Home Technology The use of video technology in retail

The use of video technology in retail


The way we buy goods and services has changed forever with the introduction of innovative technologies and social networking platforms designed to translate customers from initial curiosity to buying.

Due to the fact that the impact of the pandemic is still being felt, it is unlikely that there will be a shift to buying in the “old school” if The recent Shopify “It’s a Store” poll is all you need to go through. Shopify found that 83 per cent of Australian shoppers say it is important for a brand to be online. Only seven percent say it only matters if that presence is better than the in-store experience.

To mitigate the pandemic disruption, many businesses quickly moved on to creating hybrid retailers. This included scaling up e-commerce and digital investment in innovative technologies. This includes videos to better support virtual retail customers and keep in touch with employees.

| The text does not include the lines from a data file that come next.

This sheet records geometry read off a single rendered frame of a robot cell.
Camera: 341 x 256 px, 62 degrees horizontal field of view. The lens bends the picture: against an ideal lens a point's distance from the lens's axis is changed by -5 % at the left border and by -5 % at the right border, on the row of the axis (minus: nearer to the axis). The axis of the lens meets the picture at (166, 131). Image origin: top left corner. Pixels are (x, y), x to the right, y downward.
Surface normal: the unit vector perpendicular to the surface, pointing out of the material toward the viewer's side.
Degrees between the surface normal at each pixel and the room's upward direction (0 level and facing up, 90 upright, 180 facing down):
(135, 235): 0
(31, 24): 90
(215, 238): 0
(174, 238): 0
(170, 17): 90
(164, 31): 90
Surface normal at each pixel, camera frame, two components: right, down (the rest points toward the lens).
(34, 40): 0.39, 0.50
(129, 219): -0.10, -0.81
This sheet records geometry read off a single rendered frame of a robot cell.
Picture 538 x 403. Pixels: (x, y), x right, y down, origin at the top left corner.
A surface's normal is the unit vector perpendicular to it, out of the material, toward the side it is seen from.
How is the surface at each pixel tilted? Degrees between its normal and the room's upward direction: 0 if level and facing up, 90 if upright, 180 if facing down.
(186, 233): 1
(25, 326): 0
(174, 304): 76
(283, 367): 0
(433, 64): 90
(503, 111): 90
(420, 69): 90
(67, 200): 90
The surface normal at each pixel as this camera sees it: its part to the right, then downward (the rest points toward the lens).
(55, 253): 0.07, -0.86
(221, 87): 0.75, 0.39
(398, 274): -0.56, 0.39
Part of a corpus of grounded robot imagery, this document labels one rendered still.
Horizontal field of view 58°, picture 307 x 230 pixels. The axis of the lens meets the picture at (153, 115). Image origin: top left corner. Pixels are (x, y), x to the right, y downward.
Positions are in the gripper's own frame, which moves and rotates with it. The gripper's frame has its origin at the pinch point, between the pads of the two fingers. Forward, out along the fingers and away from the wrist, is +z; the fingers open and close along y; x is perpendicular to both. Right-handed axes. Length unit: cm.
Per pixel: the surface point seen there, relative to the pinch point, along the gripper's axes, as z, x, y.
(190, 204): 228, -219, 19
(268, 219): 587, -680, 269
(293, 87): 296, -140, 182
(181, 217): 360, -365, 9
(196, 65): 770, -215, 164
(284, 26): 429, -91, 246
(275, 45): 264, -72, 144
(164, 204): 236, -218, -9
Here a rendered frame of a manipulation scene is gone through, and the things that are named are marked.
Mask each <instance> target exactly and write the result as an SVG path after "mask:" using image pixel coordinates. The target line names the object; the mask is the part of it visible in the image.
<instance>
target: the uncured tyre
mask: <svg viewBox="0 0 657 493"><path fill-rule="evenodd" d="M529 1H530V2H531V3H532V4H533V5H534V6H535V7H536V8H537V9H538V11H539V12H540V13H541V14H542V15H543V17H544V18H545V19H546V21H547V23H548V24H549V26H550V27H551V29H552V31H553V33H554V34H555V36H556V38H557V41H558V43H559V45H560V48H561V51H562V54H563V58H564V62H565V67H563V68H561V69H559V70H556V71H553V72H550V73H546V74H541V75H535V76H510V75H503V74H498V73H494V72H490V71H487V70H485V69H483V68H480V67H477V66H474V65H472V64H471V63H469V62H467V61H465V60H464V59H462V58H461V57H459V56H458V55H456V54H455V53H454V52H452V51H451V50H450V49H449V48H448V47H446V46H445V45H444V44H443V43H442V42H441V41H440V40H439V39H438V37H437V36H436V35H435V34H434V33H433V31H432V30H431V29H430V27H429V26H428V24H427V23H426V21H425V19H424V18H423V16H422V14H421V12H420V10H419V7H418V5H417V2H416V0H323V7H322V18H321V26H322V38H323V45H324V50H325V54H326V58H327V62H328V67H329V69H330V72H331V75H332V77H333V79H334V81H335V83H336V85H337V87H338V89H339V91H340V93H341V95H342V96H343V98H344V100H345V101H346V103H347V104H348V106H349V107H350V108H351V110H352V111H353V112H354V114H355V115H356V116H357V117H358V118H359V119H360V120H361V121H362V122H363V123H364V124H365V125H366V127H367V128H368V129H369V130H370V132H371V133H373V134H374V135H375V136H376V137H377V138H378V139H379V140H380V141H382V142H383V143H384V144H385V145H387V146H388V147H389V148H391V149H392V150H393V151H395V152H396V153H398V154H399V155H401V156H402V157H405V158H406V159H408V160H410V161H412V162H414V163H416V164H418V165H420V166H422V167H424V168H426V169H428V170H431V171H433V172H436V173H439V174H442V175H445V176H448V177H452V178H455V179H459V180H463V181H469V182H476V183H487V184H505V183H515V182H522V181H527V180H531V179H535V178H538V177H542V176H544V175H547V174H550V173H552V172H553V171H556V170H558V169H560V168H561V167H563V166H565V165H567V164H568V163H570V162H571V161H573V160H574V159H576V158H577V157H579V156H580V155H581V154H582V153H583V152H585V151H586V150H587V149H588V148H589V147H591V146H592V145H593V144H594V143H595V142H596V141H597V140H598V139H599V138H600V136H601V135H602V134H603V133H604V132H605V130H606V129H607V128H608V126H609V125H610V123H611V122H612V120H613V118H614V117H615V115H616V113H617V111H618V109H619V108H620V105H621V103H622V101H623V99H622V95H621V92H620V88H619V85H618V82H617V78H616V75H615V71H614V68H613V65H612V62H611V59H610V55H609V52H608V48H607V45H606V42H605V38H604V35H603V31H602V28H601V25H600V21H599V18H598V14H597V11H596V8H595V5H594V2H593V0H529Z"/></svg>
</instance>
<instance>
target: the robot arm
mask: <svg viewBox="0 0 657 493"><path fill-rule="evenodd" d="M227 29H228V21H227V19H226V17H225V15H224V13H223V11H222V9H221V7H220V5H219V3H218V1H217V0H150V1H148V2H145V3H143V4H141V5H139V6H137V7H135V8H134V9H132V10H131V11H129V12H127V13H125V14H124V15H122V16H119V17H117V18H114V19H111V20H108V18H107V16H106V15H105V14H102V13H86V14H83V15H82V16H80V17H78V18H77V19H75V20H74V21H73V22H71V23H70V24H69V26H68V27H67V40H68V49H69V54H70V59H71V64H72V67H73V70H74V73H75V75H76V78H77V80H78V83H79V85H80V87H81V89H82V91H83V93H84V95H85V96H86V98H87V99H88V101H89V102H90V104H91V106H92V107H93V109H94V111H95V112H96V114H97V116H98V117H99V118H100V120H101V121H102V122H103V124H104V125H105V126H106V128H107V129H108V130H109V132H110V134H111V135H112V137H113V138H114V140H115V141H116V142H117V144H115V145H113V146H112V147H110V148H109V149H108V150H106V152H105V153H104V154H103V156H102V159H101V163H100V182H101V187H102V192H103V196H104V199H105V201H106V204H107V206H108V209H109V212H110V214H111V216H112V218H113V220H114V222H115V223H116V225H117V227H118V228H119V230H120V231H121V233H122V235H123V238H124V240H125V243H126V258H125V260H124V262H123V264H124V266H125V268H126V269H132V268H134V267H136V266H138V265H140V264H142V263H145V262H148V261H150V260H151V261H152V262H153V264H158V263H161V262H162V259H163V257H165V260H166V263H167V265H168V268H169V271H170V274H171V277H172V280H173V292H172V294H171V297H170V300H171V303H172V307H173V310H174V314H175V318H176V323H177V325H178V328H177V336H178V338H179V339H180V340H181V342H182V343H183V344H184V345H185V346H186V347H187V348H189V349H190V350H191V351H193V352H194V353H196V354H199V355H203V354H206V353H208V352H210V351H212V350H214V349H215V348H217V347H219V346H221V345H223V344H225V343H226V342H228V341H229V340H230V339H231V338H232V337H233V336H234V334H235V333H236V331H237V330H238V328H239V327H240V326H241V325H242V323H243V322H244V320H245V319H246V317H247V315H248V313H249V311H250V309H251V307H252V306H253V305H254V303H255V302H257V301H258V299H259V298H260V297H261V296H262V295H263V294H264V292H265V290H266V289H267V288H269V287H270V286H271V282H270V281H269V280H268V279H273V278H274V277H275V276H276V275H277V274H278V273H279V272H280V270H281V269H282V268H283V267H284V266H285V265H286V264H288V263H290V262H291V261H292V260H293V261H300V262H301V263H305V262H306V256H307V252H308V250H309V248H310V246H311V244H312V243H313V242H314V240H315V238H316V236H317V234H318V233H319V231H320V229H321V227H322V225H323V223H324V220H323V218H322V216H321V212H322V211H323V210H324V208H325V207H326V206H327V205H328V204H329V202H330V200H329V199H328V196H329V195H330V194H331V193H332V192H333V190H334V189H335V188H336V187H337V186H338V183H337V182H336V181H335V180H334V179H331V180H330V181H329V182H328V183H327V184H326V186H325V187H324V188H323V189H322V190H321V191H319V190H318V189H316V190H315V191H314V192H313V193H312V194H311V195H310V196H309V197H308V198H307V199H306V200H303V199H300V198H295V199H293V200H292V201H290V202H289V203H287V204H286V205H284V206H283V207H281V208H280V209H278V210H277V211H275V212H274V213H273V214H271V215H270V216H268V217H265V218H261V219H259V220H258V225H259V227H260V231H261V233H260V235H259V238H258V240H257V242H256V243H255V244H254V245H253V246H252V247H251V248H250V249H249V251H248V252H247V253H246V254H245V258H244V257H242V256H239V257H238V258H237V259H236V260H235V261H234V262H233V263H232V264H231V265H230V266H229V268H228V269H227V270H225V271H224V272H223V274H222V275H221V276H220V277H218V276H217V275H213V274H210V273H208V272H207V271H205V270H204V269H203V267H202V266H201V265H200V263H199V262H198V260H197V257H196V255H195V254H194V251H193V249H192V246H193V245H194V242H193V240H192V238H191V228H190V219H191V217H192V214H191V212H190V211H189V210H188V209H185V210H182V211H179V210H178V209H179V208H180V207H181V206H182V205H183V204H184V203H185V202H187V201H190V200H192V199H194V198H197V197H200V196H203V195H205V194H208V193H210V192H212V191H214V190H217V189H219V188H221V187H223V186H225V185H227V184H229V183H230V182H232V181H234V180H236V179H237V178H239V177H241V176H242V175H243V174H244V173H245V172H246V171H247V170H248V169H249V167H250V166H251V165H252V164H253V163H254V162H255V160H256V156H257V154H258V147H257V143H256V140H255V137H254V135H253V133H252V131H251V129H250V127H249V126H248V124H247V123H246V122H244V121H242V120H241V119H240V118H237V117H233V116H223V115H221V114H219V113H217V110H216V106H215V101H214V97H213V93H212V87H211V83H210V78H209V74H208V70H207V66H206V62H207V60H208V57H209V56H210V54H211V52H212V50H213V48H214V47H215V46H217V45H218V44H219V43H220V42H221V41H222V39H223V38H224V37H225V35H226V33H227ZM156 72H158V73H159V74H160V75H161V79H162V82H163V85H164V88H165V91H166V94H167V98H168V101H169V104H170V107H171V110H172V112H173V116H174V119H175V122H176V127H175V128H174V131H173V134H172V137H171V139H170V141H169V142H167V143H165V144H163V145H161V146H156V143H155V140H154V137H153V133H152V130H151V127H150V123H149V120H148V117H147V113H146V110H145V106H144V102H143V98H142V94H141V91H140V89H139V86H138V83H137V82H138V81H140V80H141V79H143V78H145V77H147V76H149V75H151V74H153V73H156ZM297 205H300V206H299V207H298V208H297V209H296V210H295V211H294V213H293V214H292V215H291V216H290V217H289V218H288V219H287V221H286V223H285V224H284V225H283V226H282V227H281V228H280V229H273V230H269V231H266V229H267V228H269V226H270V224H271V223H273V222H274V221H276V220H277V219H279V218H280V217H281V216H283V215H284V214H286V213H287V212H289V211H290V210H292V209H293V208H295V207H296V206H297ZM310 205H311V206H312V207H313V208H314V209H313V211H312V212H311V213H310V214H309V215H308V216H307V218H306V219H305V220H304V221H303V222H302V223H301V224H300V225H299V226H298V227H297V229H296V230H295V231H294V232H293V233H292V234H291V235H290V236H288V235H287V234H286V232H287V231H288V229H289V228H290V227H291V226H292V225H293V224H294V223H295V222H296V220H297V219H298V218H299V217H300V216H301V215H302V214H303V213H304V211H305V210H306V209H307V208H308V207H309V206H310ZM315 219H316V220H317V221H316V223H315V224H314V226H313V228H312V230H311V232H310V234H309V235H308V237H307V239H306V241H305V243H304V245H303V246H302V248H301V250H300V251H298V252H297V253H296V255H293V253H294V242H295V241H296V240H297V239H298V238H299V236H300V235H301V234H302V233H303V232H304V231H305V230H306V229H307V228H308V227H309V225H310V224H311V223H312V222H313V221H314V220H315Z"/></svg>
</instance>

Retailers should look for “technology that is disappearing”

As retail is a highly visual industry, it is not surprising that modern video technology is shifting to the list of priorities as the demand for continuous and intuitive solutions continues to grow.

Simen Tegre, CEO and co-founder of video technology company Neat, believes that the best videos should be unobstructed. It should naturally merge with the meeting environment, effectively forcing the technology to “disappear”.

“The most interesting thing about Neat technology is that we try very hard to make it disappear – that’s our goal. We don’t want people to think about technology, we want them to focus on each other, their interaction and cooperation, ”says Teigre.

Modern video technology must go beyond the basics of visual and sound. It must use new technologies such as artificial intelligence, data and analytics. This will help to understand the spaces in which his devices are located, and expand collaboration opportunities.

Video technology solutions in action

Incaa major Australian high-end fashion retailer, originally sought out Neat to help them build a stronger sense of community among their scattered workforce during the blockade.

With 13 locations, 190 employees and a wide range of vendors around the world, the Inca team has also battled the challenges of “old school video”. This includes laptops with an echo and a limited range of microphones, making it difficult for the team to do the job efficiently. It also led them to Nate.

As Doug Lowe, CEO of Incu, says: “Buying clothes remotely is very difficult because a blue shirt looks like any other blue shirt on the screen. It is impossible to say what it is suitable for. It is impossible to say what materials. It’s a very tactile experience. But it gets much better when the sound and image work smoothly.

Lowe continues: “Our Incu style of meeting is inclusive and all about getting ideas. We love to discuss and let the conversation float rather than have a strict agenda that can push new team members away. We do this because something great will come up organically that we didn’t initially think about. It is important for us that everyone present at the meeting can be heard, and Neat works very well for us. “

Lowe adds that Neat video devices have also helped work with American fashion brand Rag and Bone and its architects on the design of Australia’s new Rag and Bone store. Using video, it was much easier to view architectural designs, visualizations and floor plans. He comments: “With a few people on these teams, using Neat has made meeting a lot easier.”

So what awaits the future of video technology in retail?

Recent Shopify Research It has been found that e-business is growing daily with approximately 12-24 million e-commerce sites worldwide. This means more brands are fighting for customers and wallets. As a result, retailers are looking for ways to build long-term relationships with customers, offer a seamless and meaningful online shopping experience and develop their brand outside their place of origin.

Incu Douglas Low looks to the future, predicting that more video technology will target a more customer-focused retail experience.